11/03/2020. Con Bianca Mazzinghi, autrice del libro In Cina. Vino, società e costumi, abbiamo pensato di rilanciare alcuni articoli interessanti che leggiamo in questi giorni sulla Cina.

Ne pubblicheremo uno a settimana, tra quelli che secondo noi rendono meglio il senso sia degli aspetti a cui ispirarsi, sia delle contraddizioni di un Paese così complesso e allo stesso tempo affascinante, e che sono in qualche modo legati a passaggi o riflessioni che si trovano in questo libro.

Iniziamo con un bell’intervento dello scrittore Yan Lianke, ripreso da il Manifesto, che invita a esercitare la memoria individuale una volta che l’emergenza sarà superata, unico modo per ricordarci di chi ha sofferto e non farci trasportare passivamente dagli eventi, secondo copioni imposti. In Cina, come in Italia e in tutto il mondo, il ruolo della memoria è fondamentale.
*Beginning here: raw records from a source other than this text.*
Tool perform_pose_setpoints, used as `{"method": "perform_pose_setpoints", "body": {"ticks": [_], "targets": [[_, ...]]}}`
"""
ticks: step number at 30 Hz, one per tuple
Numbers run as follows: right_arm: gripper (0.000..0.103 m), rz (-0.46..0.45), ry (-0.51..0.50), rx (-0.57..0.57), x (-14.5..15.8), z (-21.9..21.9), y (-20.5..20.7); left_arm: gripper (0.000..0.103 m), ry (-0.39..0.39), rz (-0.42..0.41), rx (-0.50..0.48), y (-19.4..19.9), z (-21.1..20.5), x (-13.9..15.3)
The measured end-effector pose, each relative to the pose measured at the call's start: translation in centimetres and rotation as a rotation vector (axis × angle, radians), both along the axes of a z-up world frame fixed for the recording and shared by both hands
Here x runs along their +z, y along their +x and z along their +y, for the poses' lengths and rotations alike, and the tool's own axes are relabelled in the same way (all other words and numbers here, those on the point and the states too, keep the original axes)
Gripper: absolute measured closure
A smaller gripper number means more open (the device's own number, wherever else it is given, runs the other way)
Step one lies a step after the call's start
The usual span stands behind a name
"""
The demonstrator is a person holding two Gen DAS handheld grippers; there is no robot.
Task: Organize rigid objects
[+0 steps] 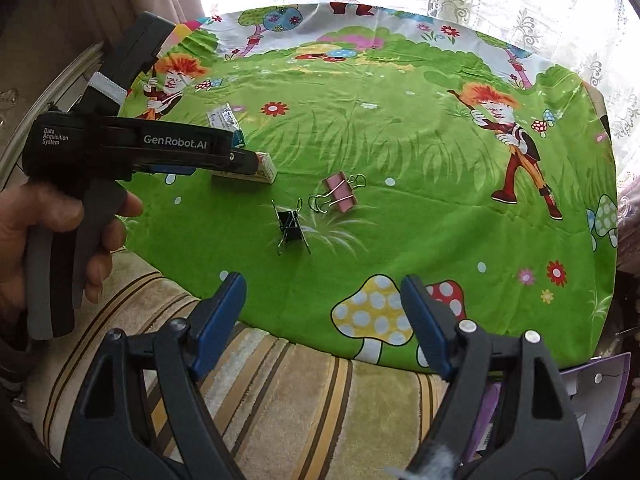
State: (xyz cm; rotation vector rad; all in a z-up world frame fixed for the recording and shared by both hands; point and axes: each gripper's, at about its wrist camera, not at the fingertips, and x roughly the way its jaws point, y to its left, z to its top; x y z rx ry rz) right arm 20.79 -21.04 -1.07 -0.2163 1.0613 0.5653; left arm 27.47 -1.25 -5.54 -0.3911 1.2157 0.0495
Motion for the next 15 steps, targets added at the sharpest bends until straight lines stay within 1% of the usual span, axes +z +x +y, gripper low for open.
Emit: {"method": "perform_pose_setpoints", "body": {"ticks": [3,5,7,9,11,12,15], "targets": [[0.021,0.022,-0.011,0.033,-1.0,1.4,0.6,0.010,0.001,0.013,0.009,0.6,-0.3,-0.3],[0.021,0.039,-0.009,0.045,-1.4,1.9,1.0,0.008,0.020,0.018,0.012,1.0,-0.6,-0.5],[0.021,0.055,-0.010,0.051,-1.9,2.2,1.3,0.008,0.031,0.027,0.017,1.5,-0.7,-0.9],[0.021,0.070,-0.011,0.055,-2.4,2.5,1.7,0.008,0.058,0.031,0.010,1.8,-0.8,-1.3],[0.021,0.082,-0.007,0.049,-2.7,2.6,2.1,0.011,0.074,0.036,0.011,2.1,-0.8,-1.6],[0.021,0.085,-0.007,0.045,-2.9,2.7,2.3,0.018,0.069,0.039,0.012,2.2,-0.7,-1.8],[0.021,0.091,-0.005,0.038,-3.2,3.0,2.7,0.019,0.067,0.024,0.006,2.1,-0.5,-2.0]]}}
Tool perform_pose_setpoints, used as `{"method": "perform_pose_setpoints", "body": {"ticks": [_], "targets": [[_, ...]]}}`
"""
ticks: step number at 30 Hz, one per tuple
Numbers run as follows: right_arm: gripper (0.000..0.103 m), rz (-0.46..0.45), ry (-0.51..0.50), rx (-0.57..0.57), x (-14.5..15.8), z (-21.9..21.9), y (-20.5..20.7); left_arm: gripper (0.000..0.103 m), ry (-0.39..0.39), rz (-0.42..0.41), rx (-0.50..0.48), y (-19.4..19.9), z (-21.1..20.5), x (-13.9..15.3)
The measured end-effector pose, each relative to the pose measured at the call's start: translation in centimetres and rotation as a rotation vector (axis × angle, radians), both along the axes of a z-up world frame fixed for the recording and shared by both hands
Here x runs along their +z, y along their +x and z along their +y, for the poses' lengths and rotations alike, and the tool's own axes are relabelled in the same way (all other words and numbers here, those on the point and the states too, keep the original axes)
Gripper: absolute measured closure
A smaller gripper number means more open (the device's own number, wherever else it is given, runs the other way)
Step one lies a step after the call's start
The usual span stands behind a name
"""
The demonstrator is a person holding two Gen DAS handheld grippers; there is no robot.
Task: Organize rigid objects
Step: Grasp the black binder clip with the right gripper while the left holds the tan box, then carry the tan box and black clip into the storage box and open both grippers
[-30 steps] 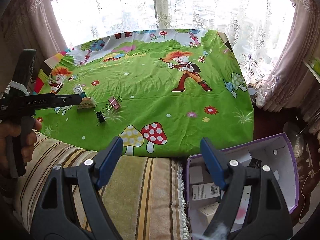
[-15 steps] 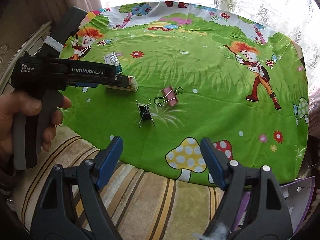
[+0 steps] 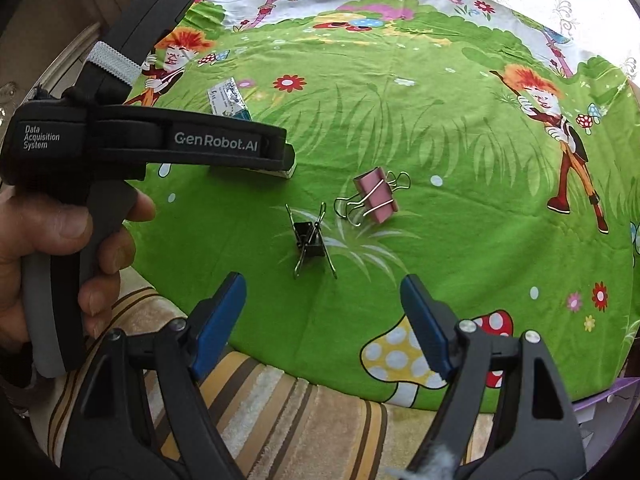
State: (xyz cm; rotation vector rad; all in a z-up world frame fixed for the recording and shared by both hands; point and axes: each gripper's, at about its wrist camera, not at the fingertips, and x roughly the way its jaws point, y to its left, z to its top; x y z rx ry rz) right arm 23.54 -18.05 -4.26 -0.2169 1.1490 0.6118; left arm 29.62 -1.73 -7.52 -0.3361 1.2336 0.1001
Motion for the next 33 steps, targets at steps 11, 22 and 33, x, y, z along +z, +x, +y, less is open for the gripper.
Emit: {"method": "perform_pose_setpoints", "body": {"ticks": [11,22,33], "targets": [[0.039,-0.025,-0.028,0.022,-0.9,1.9,1.2,0.019,-0.090,-0.070,0.037,-2.9,1.7,0.7],[0.075,-0.011,-0.063,0.043,-2.5,3.3,2.1,0.019,-0.120,-0.100,0.060,-4.6,2.3,0.7],[0.080,-0.062,-0.051,0.045,-1.0,2.9,-0.3,0.019,-0.096,-0.169,0.051,-6.7,1.4,2.4]]}}
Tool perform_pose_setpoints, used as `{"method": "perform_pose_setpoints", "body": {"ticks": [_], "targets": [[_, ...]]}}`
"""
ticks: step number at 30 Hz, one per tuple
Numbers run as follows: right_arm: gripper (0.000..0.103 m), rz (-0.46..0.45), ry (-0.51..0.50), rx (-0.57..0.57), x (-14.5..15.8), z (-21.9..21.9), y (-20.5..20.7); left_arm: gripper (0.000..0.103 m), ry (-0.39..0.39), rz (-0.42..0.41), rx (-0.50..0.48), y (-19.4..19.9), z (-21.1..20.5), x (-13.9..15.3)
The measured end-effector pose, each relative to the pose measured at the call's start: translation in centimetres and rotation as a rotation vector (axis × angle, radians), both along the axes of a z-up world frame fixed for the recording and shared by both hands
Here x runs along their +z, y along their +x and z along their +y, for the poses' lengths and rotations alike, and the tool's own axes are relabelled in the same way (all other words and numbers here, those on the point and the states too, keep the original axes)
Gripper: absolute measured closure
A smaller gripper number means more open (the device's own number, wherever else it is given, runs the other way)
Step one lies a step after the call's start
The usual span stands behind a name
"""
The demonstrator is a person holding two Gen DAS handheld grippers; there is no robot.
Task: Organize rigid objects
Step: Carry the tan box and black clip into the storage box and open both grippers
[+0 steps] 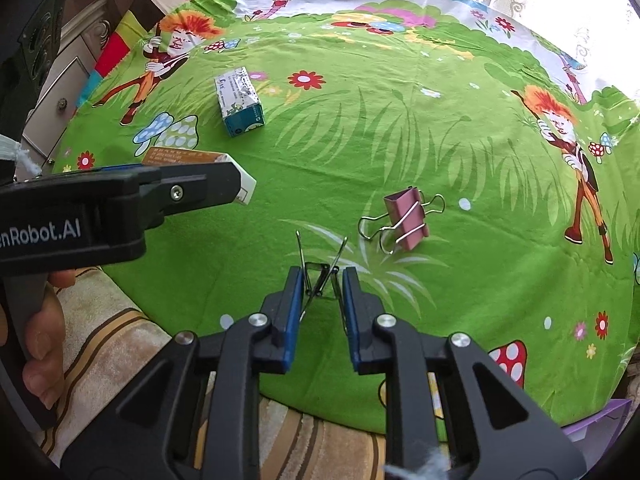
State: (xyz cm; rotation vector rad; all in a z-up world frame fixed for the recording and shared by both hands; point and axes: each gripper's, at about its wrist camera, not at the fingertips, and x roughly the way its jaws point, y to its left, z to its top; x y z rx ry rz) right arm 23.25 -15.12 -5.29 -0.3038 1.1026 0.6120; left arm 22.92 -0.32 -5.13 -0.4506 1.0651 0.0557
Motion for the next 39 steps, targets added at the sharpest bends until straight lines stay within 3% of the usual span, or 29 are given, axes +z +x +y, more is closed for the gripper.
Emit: {"method": "perform_pose_setpoints", "body": {"ticks": [14,21,39], "targets": [[0.079,-0.120,0.041,-0.073,5.0,-3.4,-5.7,0.019,-0.036,-0.130,-0.024,-6.2,-2.4,4.0],[0.080,-0.176,0.055,-0.114,7.2,-6.6,-9.1,0.019,-0.027,-0.167,-0.104,-8.0,-5.9,5.3],[0.079,-0.207,0.074,-0.379,9.1,-20.5,-12.2,0.019,-0.068,-0.142,-0.351,-9.1,-14.9,6.1]]}}
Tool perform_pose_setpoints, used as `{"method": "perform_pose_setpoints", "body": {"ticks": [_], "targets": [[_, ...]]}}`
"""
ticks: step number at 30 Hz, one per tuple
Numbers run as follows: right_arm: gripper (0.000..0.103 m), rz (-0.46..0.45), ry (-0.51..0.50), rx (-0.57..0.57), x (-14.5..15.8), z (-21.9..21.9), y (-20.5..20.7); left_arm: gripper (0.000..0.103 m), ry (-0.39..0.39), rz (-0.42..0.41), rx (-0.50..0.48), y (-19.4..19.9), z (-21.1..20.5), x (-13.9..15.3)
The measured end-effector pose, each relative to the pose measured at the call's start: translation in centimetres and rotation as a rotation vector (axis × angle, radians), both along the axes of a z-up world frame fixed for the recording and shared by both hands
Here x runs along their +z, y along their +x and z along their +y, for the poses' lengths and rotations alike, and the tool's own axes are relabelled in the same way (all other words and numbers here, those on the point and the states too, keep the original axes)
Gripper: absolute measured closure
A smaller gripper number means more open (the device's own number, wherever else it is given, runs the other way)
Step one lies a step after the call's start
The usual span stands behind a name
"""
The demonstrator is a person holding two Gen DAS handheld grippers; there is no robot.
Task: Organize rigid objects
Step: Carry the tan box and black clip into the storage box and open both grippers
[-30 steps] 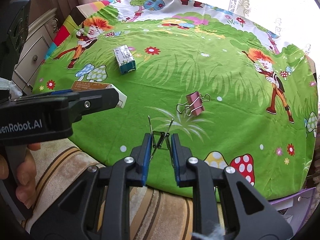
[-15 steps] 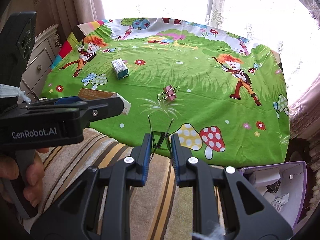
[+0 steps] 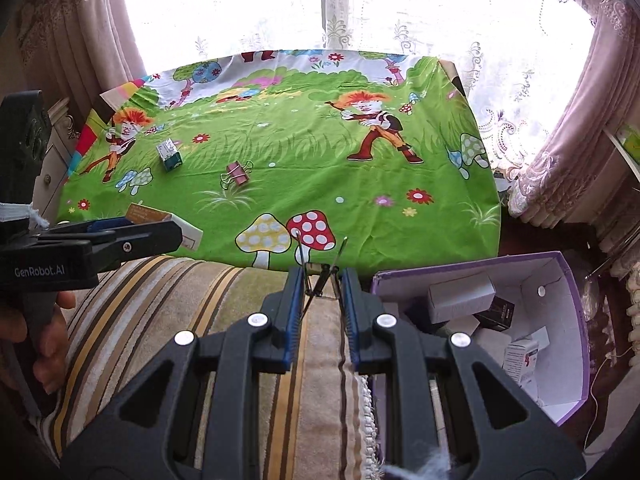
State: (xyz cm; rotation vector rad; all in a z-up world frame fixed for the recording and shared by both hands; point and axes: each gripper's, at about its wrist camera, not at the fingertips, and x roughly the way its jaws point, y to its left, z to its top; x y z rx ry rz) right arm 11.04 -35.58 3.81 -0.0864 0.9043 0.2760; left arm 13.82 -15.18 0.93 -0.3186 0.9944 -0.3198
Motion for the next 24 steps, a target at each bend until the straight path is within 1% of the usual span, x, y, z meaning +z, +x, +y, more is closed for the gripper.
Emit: {"method": "perform_pose_setpoints", "body": {"ticks": [6,13,16,20,24], "targets": [[0.079,0.003,-0.006,-0.085,0.0,-3.9,-0.5,0.019,-0.021,0.029,-0.117,-0.3,-4.1,0.1],[0.079,-0.003,-0.043,-0.170,-0.3,-7.0,-1.2,0.019,-0.003,0.031,-0.290,-1.0,-9.7,0.1],[0.079,-0.014,-0.057,-0.214,-0.3,-8.3,-1.3,0.019,0.014,0.029,-0.350,-1.2,-11.8,0.0],[0.079,-0.023,-0.062,-0.260,-0.2,-9.9,-1.5,0.019,0.018,0.036,-0.417,-1.0,-14.1,-0.3],[0.079,-0.025,-0.053,-0.292,-0.4,-11.3,-1.7,0.018,-0.011,0.044,-0.478,-0.8,-16.0,-0.4]]}}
“Nel vortice del grande torrente dei tempi, la memoria personale viene spesso considerata come schiuma ridondante, un futile zampillo o come un rumore assordante da mettere a tacere. (…)
Ed è proprio per questo motivo, cari studenti, che mi auguro che questa epidemia possa impartirci una bella lezione. Cerchiamo di diventare esseri pensanti dotati di memoria nella quale imprimere i nostri ricordi… Quando giungeremo a un punto di svolta nella lotta all’epidemia attuale, assordati dai rulli di tamburi e dal clamore trionfale delle celebrazioni di vittoria, potremo ancora udire e ricordare quelle grida strazianti e il pianto dei singoli individui, delle famiglie e degli emarginati. Non sarà la memoria individuale a cambiare il mondo, ma se non altro ci permette di avere un cuore autentico”.

Yan, famoso scrittore cinese residente a Pechino, spesso soggetto a censura, sottolinea l’importanza dell’individuo, delle scelte individuali, e della responsabilità di ognuno in un contesto in cui non è l’individuo a essere al centro.

“È necessario costruire una Grande Cina: quanto valgono i problemi quotidiani o le rivendicazioni del singolo rispetto al Grande Sogno Cinese?”, si chiede Bianca Mazzinghi nel libro.